Ao se referir aos cristãos que defendem a evolução, Ham afirma que eles “essencialmente dizem que o Gênesis não é confiável”. Isso, na melhor das hipóteses, é idiotice; na pior das hipóteses, é desonestidade da grossa. Ham confunde “ser verdadeiro” ou “ser confiável” com “ser 100% literal”. Qualquer cristão que se preze vai defender que a Bíblia é a palavra de Deus, e por isso 100% verdadeira, ou 100% confiável. Mas isso não significa que ela deva ser entendida 100% de modo literal, como pretende Ken Ham. E também não significa que as partes que devem ser interpretadas metafórica ou alegoricamente sejam menos verdadeiras ou menos confiáveis.
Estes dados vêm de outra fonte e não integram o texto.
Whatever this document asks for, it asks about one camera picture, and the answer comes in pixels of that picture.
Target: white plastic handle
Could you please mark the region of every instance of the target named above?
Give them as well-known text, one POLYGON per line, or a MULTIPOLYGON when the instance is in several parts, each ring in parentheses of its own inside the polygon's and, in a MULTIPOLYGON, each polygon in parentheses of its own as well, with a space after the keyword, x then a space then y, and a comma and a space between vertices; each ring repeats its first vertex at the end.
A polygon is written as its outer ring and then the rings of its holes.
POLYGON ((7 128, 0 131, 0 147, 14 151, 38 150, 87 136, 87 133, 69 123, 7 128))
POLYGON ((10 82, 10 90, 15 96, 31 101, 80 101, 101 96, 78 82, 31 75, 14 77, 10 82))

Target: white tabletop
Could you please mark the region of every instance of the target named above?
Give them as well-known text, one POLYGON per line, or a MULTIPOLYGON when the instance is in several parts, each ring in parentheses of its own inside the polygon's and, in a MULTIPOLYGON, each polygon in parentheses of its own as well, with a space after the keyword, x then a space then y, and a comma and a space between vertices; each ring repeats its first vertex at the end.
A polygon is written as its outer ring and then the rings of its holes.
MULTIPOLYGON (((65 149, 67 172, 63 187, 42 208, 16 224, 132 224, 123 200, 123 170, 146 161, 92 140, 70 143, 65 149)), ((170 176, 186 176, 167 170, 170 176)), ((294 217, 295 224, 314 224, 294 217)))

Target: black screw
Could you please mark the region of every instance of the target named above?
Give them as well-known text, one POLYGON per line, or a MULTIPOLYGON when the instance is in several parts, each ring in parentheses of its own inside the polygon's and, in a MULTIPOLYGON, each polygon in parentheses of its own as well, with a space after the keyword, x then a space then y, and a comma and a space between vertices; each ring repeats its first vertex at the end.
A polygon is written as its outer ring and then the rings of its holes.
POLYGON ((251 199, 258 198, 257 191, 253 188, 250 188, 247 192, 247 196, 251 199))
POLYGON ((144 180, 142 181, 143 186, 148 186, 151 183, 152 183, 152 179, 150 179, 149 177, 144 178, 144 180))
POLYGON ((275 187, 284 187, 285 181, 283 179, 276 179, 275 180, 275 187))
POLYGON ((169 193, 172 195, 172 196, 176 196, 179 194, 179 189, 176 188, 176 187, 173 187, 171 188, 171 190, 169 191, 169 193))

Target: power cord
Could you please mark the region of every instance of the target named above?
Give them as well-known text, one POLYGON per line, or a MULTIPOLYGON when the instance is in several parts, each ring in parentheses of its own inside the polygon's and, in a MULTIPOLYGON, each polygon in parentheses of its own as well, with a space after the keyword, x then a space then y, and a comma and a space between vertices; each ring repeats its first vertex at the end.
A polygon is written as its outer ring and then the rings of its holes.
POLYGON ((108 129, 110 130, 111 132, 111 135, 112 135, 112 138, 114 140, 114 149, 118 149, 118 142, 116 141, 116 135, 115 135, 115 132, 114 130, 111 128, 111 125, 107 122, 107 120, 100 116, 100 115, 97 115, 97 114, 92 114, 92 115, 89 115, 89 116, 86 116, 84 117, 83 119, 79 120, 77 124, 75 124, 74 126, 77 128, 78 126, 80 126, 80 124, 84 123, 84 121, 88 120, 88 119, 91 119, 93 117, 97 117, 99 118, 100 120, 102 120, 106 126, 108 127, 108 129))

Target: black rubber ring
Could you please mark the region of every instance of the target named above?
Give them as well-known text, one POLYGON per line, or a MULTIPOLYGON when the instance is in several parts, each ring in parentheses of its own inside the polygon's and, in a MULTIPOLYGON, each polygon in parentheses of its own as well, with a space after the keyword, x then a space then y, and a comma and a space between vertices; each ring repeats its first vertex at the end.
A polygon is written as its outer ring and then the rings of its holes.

Para quem pensa como Ken Ham, há um desafio muito simples: harmonizar uma interpretação literal dos dois relatos da criação. Afinal, em Gn 1, primeiro Deus cria a luz e depois vêm, na ordem: o céu, o mar e a terra, plantas e árvores, o sol e a lua, os peixes e as aves, os animais terrestres, e só por último o homem, e depois a mulher. Mas, em Gn 2, 4-25, a ordem é diferente. Primeiro Deus cria o homem, depois o coloca no jardim, e só então cria as árvores, os animais (aos quais o homem dá nomes), e, por fim, a mulher. Ora, se ambos os relatos têm de ser interpretados de forma 100% literal, é impossível que ambos estejam corretos, pois a sequência da criação é diferente. Ou seja, um dos dois relatos está errado. E, se está errado, o edifício desaba.

É ridículo um cristão afirmar que a Bíblia só pode ser lida de forma 100% literal (até porque os cristãos, independentemente de denominação, defenderam interpretações alegóricas ou metafóricas do relato da criação por 1,9 mil anos; esse literalismo de Ken Ham é um fenômeno do século 20), assim como é ridículo um ateu vir dizer que os cristãos acreditam que um ofídio desenvolveu cordas vocais para enganar um ser humano, extrapolando para toda uma população as excentricidades de um grupo marginal (por mais barulho que faça). Quando digo que os ateus costumam interpretar a Bíblia de forma muito mais literal que a esmagadora maioria dos cristãos (no caso, para ridicularizar sua crença), temos outro exemplo de extremos que se tocam.